No re-examination will protect us as the courts have already interpreted certain Articles in a manner consistent with Catholic Church teaching. Only the people can change the Constitution.
Thank you for replying, first of all. This answers my question quite succinctly.
Unfortunately we are at the stage where no political party recognises that there is an issue with the Constitution. They all believe that the problem lies in the fact that there are no non-denominational schools and not enough multi-denominational schools. Where this is true it is not the full picture. Opening up a significant amount of non-denominational schools and even getting some from the Church will not solve the problem. There will always be minorities in every town and village in Ireland and where are these people to send their children to school. The state cannot afford to fund schools in every town and village in Ireland and anyway this will only cause segregation.

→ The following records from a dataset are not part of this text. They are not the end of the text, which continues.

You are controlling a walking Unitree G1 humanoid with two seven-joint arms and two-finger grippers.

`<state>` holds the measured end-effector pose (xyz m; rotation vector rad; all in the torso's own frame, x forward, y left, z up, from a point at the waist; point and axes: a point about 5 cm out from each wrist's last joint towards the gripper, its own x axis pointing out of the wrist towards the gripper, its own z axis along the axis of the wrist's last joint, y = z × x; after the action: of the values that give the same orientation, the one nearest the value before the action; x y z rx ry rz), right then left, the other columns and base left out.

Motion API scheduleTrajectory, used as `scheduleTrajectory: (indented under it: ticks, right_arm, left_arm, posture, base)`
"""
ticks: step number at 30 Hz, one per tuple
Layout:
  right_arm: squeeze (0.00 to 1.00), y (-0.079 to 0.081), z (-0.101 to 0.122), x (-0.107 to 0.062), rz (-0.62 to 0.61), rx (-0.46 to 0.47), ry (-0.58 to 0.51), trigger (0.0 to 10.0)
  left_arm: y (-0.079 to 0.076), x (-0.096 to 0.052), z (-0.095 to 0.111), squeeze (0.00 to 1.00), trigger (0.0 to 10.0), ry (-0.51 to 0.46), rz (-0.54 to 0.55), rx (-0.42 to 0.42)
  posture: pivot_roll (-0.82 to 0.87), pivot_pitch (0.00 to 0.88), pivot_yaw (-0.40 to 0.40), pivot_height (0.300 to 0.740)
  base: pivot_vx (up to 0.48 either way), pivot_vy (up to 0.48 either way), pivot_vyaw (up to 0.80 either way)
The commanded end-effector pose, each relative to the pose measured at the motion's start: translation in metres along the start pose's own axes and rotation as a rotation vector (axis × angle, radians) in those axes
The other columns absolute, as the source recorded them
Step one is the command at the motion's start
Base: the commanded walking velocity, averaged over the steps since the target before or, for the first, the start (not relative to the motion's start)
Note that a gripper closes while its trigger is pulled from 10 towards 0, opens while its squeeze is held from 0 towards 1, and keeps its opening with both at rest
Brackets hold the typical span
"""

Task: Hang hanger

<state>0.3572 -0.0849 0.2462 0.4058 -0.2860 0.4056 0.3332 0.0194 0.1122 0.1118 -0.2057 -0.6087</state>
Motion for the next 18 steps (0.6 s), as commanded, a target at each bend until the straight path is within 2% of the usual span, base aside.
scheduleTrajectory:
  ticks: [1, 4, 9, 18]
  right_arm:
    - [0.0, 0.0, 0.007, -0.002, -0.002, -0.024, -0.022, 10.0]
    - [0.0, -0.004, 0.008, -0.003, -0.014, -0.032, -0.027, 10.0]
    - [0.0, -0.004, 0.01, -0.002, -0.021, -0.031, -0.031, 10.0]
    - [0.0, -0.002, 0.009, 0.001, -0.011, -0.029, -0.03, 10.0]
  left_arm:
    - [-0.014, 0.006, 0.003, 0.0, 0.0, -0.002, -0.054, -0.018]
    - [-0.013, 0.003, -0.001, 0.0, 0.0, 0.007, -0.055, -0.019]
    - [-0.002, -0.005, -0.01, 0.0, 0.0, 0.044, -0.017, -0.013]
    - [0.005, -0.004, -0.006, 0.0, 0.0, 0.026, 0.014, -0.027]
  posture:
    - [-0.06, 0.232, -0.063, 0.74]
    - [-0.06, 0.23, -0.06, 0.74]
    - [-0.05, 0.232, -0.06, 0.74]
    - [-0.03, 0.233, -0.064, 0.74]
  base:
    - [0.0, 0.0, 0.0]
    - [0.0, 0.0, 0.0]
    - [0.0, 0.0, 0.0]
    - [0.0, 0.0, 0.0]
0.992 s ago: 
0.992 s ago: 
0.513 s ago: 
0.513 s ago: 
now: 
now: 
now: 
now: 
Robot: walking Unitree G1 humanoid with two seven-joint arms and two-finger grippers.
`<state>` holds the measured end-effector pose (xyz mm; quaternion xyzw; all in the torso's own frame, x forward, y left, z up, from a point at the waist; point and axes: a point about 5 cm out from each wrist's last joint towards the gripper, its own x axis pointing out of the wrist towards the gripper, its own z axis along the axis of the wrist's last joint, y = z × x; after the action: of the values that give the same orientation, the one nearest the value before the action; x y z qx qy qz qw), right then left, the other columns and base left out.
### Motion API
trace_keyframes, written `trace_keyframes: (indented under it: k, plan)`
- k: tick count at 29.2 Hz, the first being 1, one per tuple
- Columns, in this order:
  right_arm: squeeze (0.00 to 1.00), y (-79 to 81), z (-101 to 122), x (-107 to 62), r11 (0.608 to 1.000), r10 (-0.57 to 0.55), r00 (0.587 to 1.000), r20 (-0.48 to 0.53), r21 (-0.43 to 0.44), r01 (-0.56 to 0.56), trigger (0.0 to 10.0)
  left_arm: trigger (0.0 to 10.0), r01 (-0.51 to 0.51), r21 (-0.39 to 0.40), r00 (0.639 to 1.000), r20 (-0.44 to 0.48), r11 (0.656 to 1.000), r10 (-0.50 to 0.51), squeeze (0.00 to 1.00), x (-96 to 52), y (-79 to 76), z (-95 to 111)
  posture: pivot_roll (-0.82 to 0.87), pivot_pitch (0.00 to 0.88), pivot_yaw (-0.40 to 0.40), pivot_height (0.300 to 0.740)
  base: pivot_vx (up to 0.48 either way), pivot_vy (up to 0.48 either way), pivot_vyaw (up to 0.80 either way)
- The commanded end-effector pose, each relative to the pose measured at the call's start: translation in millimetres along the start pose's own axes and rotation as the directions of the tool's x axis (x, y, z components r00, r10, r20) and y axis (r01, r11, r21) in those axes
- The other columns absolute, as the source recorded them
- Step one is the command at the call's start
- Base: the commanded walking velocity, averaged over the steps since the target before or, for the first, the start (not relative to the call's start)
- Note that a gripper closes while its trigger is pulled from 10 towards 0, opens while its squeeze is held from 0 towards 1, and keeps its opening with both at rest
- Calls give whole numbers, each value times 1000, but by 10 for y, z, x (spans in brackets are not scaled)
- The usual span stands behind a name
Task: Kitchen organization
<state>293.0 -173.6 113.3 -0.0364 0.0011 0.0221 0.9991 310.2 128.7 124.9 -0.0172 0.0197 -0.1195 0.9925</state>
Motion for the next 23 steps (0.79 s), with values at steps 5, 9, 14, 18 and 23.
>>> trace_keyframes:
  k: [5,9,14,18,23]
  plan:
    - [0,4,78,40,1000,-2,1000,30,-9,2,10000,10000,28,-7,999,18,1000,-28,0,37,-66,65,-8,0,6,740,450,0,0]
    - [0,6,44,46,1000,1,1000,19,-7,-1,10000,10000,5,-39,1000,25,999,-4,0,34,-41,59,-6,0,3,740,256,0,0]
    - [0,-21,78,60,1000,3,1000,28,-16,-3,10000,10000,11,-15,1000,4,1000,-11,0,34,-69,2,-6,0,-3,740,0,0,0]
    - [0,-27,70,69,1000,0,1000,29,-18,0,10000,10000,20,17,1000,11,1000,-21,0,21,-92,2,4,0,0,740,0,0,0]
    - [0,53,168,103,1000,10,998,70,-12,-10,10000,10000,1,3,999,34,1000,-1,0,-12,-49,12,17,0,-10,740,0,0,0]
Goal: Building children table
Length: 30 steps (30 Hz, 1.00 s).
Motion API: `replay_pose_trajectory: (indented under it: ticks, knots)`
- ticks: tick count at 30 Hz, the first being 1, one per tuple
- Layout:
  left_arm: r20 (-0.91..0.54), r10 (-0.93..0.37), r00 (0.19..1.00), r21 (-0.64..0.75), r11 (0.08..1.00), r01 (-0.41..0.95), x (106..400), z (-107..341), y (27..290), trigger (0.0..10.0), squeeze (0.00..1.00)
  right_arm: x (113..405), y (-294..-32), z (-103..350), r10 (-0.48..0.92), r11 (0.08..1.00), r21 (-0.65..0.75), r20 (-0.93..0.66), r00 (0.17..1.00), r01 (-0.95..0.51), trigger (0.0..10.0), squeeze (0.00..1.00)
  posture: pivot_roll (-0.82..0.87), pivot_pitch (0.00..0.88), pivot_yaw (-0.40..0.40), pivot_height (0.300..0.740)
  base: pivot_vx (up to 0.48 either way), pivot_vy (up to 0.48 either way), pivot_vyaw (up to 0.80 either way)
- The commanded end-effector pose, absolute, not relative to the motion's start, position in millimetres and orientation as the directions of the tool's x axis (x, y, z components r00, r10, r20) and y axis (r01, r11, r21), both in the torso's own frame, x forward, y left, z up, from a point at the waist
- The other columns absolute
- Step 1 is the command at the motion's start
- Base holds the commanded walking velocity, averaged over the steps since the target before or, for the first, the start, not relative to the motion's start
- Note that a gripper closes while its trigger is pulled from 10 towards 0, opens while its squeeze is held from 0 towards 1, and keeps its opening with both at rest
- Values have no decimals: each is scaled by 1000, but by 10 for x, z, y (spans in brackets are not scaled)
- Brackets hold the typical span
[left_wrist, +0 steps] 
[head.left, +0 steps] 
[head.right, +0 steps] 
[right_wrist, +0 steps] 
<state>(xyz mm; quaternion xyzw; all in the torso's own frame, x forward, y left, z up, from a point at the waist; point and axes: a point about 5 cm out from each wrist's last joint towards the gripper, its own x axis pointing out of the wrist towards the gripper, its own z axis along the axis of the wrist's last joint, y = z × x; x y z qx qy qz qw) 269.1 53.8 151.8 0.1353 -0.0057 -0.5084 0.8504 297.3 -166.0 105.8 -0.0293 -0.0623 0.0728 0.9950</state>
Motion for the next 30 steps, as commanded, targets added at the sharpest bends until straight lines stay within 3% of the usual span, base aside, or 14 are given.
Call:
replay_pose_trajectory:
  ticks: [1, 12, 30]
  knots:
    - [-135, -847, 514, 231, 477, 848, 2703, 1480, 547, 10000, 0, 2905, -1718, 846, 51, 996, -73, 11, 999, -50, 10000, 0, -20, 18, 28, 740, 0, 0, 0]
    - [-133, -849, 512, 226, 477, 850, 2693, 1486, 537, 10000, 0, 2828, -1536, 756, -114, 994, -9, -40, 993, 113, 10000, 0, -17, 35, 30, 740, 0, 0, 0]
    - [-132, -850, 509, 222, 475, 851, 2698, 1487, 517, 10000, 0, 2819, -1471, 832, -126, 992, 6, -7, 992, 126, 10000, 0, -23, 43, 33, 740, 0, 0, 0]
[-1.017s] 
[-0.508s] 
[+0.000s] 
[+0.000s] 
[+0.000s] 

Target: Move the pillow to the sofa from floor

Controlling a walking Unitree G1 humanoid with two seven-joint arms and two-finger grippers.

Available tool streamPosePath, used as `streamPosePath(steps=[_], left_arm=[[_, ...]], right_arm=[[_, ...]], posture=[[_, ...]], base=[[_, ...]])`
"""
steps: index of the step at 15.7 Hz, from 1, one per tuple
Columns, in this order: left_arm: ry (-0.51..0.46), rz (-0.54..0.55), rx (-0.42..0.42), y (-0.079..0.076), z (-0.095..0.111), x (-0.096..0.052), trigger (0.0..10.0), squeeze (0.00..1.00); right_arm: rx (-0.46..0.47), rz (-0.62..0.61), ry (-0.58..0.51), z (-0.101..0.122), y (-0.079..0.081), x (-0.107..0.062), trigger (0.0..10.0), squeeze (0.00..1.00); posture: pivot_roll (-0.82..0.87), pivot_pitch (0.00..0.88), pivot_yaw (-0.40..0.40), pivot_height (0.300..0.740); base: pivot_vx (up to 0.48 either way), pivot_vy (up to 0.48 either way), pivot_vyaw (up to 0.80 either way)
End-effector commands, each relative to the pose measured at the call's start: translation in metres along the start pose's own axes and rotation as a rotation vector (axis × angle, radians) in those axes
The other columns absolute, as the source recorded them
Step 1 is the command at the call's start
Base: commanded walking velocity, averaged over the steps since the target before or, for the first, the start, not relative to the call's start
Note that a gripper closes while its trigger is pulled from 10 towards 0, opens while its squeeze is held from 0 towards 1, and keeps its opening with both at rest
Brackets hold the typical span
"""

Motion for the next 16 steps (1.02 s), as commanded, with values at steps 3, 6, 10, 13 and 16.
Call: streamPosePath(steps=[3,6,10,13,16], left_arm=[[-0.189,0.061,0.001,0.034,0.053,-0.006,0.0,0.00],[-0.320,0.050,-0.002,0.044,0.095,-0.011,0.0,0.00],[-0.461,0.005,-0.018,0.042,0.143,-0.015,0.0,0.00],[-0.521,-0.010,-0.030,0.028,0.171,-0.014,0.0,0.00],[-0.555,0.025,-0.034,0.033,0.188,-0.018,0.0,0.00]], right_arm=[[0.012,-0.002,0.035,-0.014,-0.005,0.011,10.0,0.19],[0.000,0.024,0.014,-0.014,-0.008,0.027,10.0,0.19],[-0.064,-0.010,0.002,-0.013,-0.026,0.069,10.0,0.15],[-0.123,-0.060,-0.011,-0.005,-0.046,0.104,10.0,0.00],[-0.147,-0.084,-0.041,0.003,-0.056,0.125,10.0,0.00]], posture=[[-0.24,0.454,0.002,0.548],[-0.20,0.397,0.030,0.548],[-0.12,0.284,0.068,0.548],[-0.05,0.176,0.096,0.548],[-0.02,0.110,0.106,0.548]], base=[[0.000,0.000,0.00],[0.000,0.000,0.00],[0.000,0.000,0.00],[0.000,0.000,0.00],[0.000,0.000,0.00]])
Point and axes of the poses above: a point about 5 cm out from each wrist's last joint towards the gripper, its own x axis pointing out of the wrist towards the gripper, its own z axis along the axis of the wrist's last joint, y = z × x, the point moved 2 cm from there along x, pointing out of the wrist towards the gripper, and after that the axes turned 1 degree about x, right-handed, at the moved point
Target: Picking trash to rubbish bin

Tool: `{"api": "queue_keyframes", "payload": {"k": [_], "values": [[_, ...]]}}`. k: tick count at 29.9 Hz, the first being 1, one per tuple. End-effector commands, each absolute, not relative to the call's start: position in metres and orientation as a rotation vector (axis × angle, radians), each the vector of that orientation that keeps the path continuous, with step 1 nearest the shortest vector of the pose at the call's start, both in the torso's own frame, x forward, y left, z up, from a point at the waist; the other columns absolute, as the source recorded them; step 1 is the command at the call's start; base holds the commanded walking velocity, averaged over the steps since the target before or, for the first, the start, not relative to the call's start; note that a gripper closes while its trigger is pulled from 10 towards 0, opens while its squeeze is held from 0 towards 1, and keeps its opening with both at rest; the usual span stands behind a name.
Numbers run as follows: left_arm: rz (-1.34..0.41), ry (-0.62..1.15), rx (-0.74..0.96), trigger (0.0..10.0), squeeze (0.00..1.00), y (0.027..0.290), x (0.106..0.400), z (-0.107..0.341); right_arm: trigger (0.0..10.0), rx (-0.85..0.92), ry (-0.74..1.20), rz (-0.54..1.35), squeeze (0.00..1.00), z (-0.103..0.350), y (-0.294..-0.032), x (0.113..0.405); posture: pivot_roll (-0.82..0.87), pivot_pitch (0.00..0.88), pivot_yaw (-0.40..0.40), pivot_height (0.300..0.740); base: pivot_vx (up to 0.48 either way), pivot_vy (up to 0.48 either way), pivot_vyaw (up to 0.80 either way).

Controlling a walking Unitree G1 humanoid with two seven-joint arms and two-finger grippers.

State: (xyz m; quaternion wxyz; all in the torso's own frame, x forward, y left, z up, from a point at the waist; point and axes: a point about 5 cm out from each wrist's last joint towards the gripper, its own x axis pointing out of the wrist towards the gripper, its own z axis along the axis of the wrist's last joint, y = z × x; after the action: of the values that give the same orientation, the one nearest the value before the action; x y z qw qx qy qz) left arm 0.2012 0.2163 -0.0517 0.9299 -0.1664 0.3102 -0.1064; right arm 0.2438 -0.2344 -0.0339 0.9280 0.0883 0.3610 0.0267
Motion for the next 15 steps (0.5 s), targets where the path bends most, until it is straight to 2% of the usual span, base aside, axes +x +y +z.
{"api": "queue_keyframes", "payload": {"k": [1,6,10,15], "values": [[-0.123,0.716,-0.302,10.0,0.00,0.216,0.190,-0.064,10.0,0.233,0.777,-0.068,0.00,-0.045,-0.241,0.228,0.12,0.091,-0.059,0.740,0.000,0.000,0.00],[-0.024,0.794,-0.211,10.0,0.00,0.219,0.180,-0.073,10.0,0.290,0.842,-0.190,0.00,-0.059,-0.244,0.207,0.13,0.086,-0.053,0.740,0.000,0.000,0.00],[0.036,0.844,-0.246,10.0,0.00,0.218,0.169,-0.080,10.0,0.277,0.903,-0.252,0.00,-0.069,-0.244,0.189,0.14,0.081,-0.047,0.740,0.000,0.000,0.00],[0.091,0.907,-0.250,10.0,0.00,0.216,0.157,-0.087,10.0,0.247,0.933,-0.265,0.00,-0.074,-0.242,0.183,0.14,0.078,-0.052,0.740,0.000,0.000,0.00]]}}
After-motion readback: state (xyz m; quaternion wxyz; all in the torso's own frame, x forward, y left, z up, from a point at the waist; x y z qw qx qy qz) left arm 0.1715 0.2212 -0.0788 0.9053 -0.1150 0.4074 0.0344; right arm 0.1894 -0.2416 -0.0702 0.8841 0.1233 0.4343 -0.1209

With regard to your comment that it all rests with the people, I suppose I can see problems immediately. I'm fairly convinced that no party recognises the problem, especially in light of some of the responses to the 'six questions' from Dublin West's candidates. Patrick Nulty's reply was basically that would like to see change, but didn't see it happening any time soon. Then Leo Varadkar put me off even considering him with his glib 'I don't support secularisation. I do support pluralism and tolerance' remark. But as for the current zeitgeist, I can only speak for people I know. One thing I keep hearing that gets on my nerves is this complaining about how 'minorities' (synonymous with 'foreigners', in this case) are trying to 'get their way, expecting a CATHOLIC school to make special preparations for THEIR children, hmph'.
Clearly people have been rubbed the wrong way by the case of Martijn Leenheer. I don't think that many people in my area really know what is being sought and why, and this almost provokes some thoughts of resignation on my part.